● The task
Return all the lines below exactly as written. Drop every picture.

<<<<

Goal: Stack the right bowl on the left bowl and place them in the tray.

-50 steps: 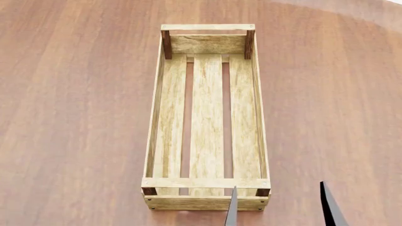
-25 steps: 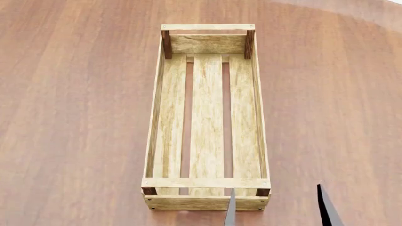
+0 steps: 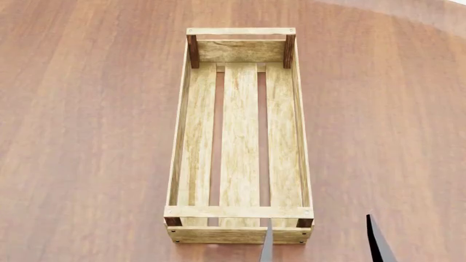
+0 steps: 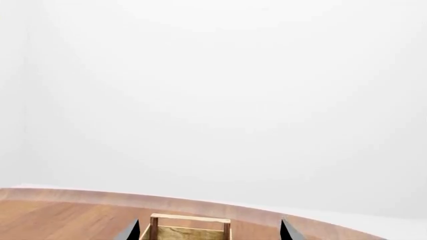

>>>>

● Your solution
Goal: Stack the right bowl on the left bowl and place them in the tray.

-50 steps: 
-25 steps: 
+0 steps: 
+0 steps: 

Nothing else remains to be done for this exercise.